If Linda hadn't moved away, would we have married? Would we still be steaming up the windows? Had I paid more attention to my first wife, would Debbie and I still be happily married? To be sure, my life hasn't been all shit, and I've wonderful memories from when we were together. One of us would shout, "Hobby time!" and then see who could take their clothes off faster. If we hadn't gotten divorced, would her mother still be alive? Some of her relatives believe our breakup precipitated the cancer relapse. If I'd not broken up with Susan, would it have saved her life? She committed suicide a few years ago, and I was devastated by the news. Had I broken up with Carol early on, I certainly would have avoided a crushing amount of heartache, not to mention acute financial strife. But then, who would have helped her through cancer treatment? If I'd built my house according to one of my earliest drafts, it would have cost significantly less; would I have been able to finish it without selling the commercial property? Or, if I'd agreed to sell it to the lower bidder, would they have closed earlier and prevented a three-year-long nightmare wherein I nearly became a homeless person?

I'll never know. Time's arrow cannot be redirected once it's let loose. Yet constant second-guessing and fantasizing is akin to a highly addictive drug: once I start down that dark path, forever will it consume me, to paraphrase Yoda. "Woulda coulda shoulda" is the popular vernacular for this, and I confess I must fight every urge to indulge in it. I'm not always successful. Sometimes I'll be lost in some regret for days. Outwardly it looks like classic depression, and I imagine they're related, but inwardly I'm obsessively re-evaluating things over which I have no control.

As I've said, my life hasn't all been shit. I've got a great many wonderful memories.
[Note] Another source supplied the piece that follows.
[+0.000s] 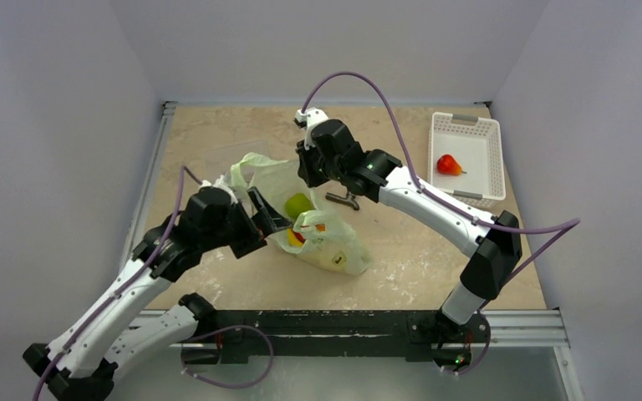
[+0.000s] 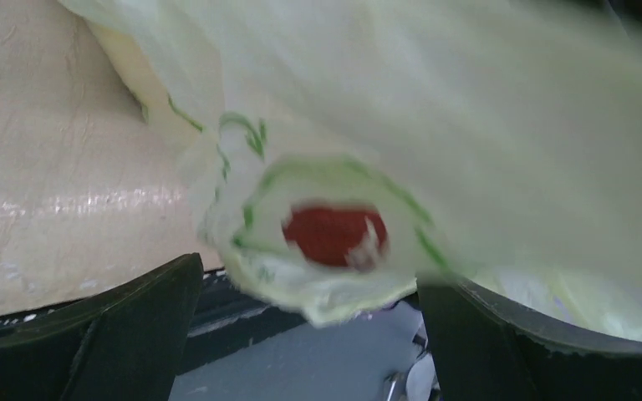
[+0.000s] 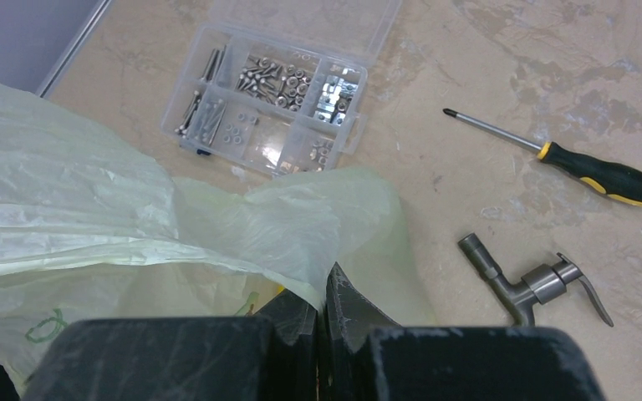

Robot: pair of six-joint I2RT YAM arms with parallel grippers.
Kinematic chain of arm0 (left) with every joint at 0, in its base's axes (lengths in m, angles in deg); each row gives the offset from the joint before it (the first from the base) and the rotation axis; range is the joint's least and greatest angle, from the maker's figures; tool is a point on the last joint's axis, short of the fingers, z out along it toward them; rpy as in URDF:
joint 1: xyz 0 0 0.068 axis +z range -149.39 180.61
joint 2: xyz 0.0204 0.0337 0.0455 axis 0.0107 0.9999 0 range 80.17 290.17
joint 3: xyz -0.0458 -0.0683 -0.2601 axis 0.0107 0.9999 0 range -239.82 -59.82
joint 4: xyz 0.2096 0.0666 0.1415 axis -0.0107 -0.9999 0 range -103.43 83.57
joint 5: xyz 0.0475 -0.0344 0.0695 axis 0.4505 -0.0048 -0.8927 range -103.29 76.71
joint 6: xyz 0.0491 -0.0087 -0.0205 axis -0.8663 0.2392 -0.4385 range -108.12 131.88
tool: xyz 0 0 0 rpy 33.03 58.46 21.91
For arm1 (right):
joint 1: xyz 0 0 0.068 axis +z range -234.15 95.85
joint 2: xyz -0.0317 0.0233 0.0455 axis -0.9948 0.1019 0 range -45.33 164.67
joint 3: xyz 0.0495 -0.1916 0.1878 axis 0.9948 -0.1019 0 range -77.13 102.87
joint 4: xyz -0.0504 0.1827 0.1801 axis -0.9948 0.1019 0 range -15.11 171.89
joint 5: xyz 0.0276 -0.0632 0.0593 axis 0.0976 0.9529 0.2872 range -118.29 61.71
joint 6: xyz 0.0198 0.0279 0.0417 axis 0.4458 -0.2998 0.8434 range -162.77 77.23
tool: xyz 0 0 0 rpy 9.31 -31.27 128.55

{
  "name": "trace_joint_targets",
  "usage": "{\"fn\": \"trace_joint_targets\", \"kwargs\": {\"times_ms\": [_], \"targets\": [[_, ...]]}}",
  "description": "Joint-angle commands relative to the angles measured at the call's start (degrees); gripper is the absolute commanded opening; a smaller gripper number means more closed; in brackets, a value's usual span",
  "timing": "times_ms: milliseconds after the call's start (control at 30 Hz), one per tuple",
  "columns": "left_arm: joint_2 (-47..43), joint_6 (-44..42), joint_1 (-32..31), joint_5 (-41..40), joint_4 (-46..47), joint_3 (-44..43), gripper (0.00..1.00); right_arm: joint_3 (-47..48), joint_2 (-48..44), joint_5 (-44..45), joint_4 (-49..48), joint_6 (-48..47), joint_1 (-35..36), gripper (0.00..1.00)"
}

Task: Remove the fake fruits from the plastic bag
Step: Adjust the plastic bag at the center of the board.

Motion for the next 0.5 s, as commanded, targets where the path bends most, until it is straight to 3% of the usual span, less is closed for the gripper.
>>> {"fn": "trace_joint_targets", "kwargs": {"times_ms": [0,33,100,200,267,367,467], "targets": [[6.46,11.37,-2.28,-8.47,10.96,2.59,0.99,0.44,-2.22,-1.15,-2.04,0.63,-0.13,0.00],[7.44,12.54,-2.51,-8.44,12.39,3.49,0.96,0.14,-2.56,-1.05,-2.05,0.59,-0.08,0.00],[8.84,12.96,-3.22,-8.21,14.77,4.42,0.76,-0.51,-3.29,-0.26,-2.21,0.58,-0.19,0.00],[7.95,8.53,-3.39,-9.19,14.93,4.49,0.25,-1.85,-4.29,-5.85,-3.38,0.22,-2.31,0.00],[6.12,2.16,-2.51,-12.36,11.08,0.95,0.00,-3.78,-5.47,-12.78,-5.29,0.61,-5.65,0.00],[4.76,-7.34,1.23,-14.99,1.15,-8.23,0.00,-7.94,-7.30,-21.13,-7.30,-0.65,-11.67,0.00],[5.32,-15.07,7.53,-7.99,-0.29,-13.68,0.00,-12.12,-7.83,-29.36,-9.68,-1.52,-17.72,0.00]]}}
But now that they're all a distant reflection in the rearview mirror, they're a double-edged sword: after I've fallen into that warm afterglow recalling some good times, I'm slapped with the reality that they're long gone. Which is worse, suffering the torment of remembering the crap in my life, or thinking about nice things knowing they're forever out of reach? More than a few times I've wished for a good knock on the head to induce amnesia.

That's when I draw upon one of my more cherished memories. Lisa was a decade older than me when we met. She was also the wife of my boss at the time. But they were in the midst of separating, and I must have seemed like a gentle place for her to land, so we became quite close. The worst part of it all was that her soon-to-be-ex was prone to violent abuse. I showed up at her house one afternoon to be greeted by a bruised and battered face—a case where I believe my rage was entirely justified, although given the opportunity to direct it at the perpetrator, I could not speculate as to the outcome. At any rate, one day she gave me a book, The Prophet by Kahlil Gibran. I'm not spiritual in any way, but one does not need to be in order to appreciate the incredible wisdom contained in his tiny tome. The most valuable takeaway for me was this (and please forgive my artless paraphrasing): only those who have suffered great loss and sorrow are truly capable of appreciating tremendous joy and love.

I confess, on those rare occasions when I've been overwhelmed by joy, I've never known anything so spectacular, uplifting, healing and precious. I doubt anyone who has led a strife-free life could claim as much.